■ **Problem statement**
Copy each line from the entries that the word "away" appears in.

■ **Extracted material**
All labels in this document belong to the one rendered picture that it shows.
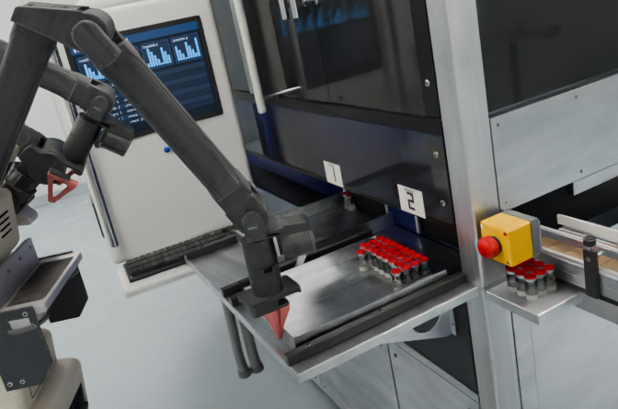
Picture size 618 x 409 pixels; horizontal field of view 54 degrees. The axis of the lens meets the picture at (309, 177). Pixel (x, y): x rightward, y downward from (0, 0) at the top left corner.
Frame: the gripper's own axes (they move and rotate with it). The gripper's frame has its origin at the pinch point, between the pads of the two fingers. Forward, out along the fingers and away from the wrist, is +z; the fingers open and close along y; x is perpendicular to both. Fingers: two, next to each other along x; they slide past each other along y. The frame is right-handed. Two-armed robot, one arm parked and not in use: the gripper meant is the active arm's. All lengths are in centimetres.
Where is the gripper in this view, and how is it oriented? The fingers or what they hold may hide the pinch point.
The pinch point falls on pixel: (278, 334)
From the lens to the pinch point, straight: 115.7
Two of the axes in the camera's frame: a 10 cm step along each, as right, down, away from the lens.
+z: 1.9, 9.4, 2.9
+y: 8.7, -2.9, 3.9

■ **Response to this task**
Frame: the gripper's own axes (they move and rotate with it). The gripper's frame has its origin at the pinch point, between the pads of the two fingers. Forward, out along the fingers and away from the wrist, is +z; the fingers open and close along y; x is perpendicular to both. Fingers: two, next to each other along x; they slide past each other along y. The frame is right-handed. Two-armed robot, one arm parked and not in use: the gripper meant is the active arm's. All lengths are in centimetres.
Two of the axes in the camera's frame: a 10 cm step along each, as right, down, away from the lens.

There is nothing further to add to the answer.